Benchmarking Optimizers for MLPs in Tabular Deep Learning

Many deep learning models for tabular data default to AdamW, but this isn't always optimal. This Action Pack guides you to systematically benchmark different optimizers for Multi-Layer Perceptrons (MLPs) to improve model performance and training efficiency.

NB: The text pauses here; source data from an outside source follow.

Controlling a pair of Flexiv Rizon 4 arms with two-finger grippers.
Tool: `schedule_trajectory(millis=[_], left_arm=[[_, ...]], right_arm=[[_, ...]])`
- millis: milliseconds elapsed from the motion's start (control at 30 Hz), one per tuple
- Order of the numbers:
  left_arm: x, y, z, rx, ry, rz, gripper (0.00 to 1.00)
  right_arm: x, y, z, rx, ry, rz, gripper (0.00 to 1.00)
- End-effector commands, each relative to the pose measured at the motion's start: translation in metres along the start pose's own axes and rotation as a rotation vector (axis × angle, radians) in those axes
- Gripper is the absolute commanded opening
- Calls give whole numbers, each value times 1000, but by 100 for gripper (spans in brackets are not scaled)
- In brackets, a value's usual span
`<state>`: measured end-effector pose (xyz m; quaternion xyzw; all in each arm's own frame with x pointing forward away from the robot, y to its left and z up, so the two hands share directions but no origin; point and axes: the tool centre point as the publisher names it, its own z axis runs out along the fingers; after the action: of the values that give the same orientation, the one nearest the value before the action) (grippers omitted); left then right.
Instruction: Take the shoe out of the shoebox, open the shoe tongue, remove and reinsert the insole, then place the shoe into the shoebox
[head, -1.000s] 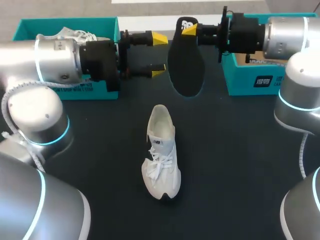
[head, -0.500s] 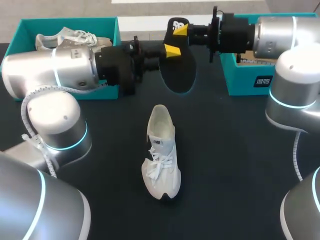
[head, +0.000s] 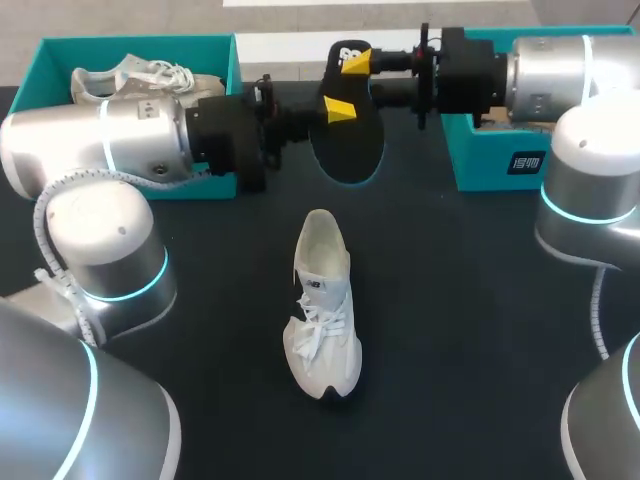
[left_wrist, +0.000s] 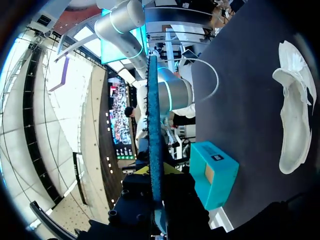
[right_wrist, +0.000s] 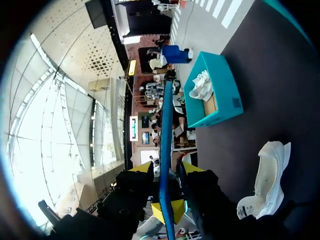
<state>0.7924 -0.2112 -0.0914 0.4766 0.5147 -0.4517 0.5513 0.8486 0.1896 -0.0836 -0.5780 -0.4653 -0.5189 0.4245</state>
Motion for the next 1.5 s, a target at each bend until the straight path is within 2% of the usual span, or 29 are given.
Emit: schedule_trajectory(millis=[33,200,367,633,1233,1267,1300,1333,1367,1400,1433,1467,1500], left_arm=[[-3,-4,-32,29,22,-8,0],[-5,-3,-53,24,28,-17,0],[-11,-6,-66,43,29,-19,0],[-17,-10,-71,93,25,-23,0],[-21,-14,-67,115,46,-2,0],[-22,-15,-66,116,89,-165,0],[-27,-17,-67,136,51,-285,0],[-29,-17,-67,121,56,-371,0],[-30,-18,-67,130,101,-510,0],[-33,-18,-67,118,94,-549,0],[-34,-16,-67,116,131,-693,0],[-35,-16,-67,137,146,-728,0],[-36,-14,-67,109,174,-788,0]], right_arm=[[-2,-10,-31,2,10,-97,100],[-5,-19,-57,55,28,-196,100],[-10,-28,-80,160,29,-233,100],[-18,-32,-118,189,0,-210,100],[-17,-29,-123,180,-2,-195,100],[-17,-29,-123,180,-2,-195,100],[-17,-29,-123,180,-2,-195,100],[-17,-29,-123,180,-2,-195,100],[-17,-29,-123,180,-2,-195,100],[-17,-29,-123,180,-2,-195,100],[-17,-29,-123,180,-2,-195,100],[-17,-29,-123,180,-2,-195,100],[-17,-29,-123,180,-2,-195,100]])
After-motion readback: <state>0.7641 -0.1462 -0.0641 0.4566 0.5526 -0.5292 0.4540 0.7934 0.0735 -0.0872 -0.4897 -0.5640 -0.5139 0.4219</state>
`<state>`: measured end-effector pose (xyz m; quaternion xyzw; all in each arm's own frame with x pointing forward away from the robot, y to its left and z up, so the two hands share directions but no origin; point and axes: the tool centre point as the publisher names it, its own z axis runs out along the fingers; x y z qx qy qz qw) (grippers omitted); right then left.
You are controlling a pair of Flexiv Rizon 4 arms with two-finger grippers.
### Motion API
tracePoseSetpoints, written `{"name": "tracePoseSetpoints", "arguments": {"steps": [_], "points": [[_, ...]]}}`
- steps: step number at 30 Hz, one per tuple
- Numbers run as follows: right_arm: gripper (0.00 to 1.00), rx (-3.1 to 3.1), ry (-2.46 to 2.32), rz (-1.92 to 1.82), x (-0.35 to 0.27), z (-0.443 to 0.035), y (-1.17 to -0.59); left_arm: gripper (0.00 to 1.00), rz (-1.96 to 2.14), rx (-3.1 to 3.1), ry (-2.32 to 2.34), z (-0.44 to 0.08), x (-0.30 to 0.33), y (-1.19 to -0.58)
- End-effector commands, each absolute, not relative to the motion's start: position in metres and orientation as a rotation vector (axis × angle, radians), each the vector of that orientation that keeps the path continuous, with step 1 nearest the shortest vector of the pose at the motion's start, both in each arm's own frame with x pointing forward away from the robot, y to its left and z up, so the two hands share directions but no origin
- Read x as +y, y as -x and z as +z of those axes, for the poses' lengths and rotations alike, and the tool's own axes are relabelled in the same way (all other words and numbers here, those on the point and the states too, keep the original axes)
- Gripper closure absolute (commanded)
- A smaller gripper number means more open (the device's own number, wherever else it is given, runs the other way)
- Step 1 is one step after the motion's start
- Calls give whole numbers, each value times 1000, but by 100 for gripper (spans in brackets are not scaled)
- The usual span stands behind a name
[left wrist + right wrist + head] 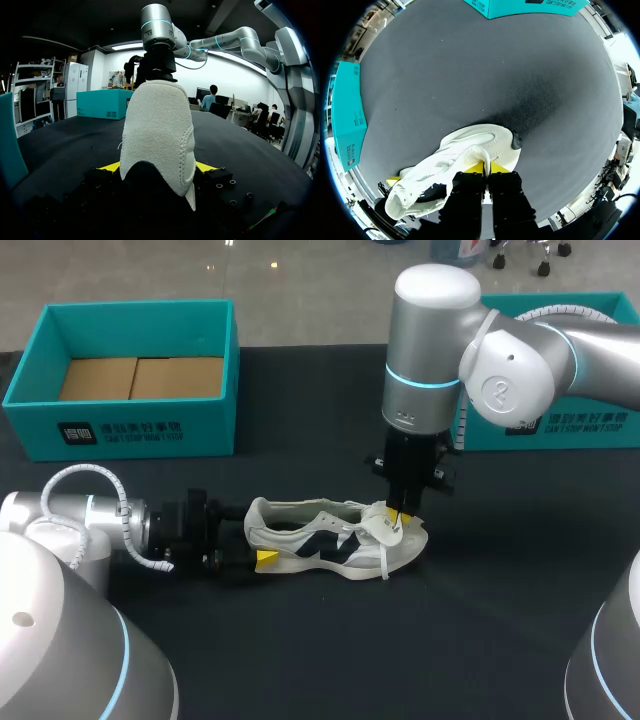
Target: Take the shoe out of the shoebox, open the shoe tongue, remove and reinsert the insole, then place the shoe into the shoebox
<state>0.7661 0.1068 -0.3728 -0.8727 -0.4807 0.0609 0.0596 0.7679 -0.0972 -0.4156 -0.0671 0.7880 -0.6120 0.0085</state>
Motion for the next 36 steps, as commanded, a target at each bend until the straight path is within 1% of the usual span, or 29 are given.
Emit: {"name": "tracePoseSetpoints", "arguments": {"steps": [1,2,3,4,5,6,11,17,20,22,25,27,36], "points": [[82,-1364,2715,193,111,-379,-763,100,-1909,2464,213,-417,-96,-767],[71,-1362,2717,193,111,-379,-762,100,-1909,2464,213,-417,-96,-767],[56,-1361,2719,192,111,-376,-761,100,-1909,2464,213,-417,-96,-767],[32,-1360,2723,189,111,-374,-761,100,-1909,2464,213,-417,-96,-767],[5,-1366,2728,183,111,-370,-760,100,-1909,2464,213,-417,-96,-767],[0,-1370,2734,177,112,-366,-760,100,-1909,2464,213,-417,-96,-767],[0,-1395,2769,124,116,-339,-763,100,-1909,2464,213,-417,-96,-767],[0,-1480,2779,-28,132,-292,-770,100,-1909,2464,213,-417,-96,-767],[0,-1577,2718,-127,143,-274,-773,100,-1909,2464,213,-417,-96,-767],[0,-1749,2646,-201,152,-266,-774,100,-1909,2464,213,-417,-96,-767],[0,-2149,2369,-253,171,-260,-770,100,-1909,2464,213,-417,-96,-767],[0,-2233,2421,-159,176,-260,-771,100,-1909,2464,213,-417,-96,-767],[0,-2233,2421,-159,176,-260,-771,100,-1909,2464,213,-417,-96,-767]]}}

intermediate1-2 hours6 steps
The play
  1. Establish Your Baseline
    Set up your MLP model for tabular data and train it using your current default optimizer (e.g., AdamW). Record its performance metrics like convergence speed, final accuracy/loss, and training time. This will be your reference point.
  2. Select Alternative Optimizers
    Choose 2-4 alternative optimizers to test. Consider a mix of adaptive (e.g., RMSprop, Adagrad, Adam, SGD with Nesterov momentum) and non-adaptive optimizers. Research newer optimizers like Lookahead or Ranger if your framework supports them.
  3. Configure Benchmarking Runs
    Create a loop or script to train your MLP with each selected optimizer. Ensure hyperparameters (e.g., learning rate, weight decay) are tuned appropriately for each optimizer, as optimal values can vary significantly. Keep other training parameters (epochs, batch size) consistent.
  4. Track & Collect Performance Data
    During each training run, log key metrics: training loss, validation loss, accuracy (or relevant metric for your task), and the time taken per epoch/total training time. Use tools like TensorBoard or MLflow for easier tracking and visualization.
  5. Analyze and Compare Results
    Review the collected data. Compare the optimizers based on their achieved performance (e.g., highest accuracy, lowest loss), convergence speed, and resource efficiency. Identify optimizers that outperform your baseline.
  6. Integrate Superior Optimizer
    Once a superior optimizer is identified, integrate it into your main deep learning pipeline for tabular data. Consider further fine-tuning its hyperparameters for maximum benefit.
Starter code
import torch
import torch.nn as nn
import torch.optim as optim
from sklearn.datasets import make_classification
from sklearn.model_selection import train_test_split
import numpy as np

# 1. Generate synthetic tabular data
X, y = make_classification(n_samples=1000, n_features=20, n_informative=10, n_redundant=5, random_state=42)
X_train, X_test, y_train, y_test = train_test_split(X, y, test_size=0.2, random_state=42)

X_train_tensor = torch.tensor(X_train, dtype=torch.float32)
y_train_tensor = torch.tensor(y_train, dtype=torch.long)
X_test_tensor = torch.tensor(X_test, dtype=torch.float32)
y_test_tensor = torch.tensor(y_test, dtype=torch.long)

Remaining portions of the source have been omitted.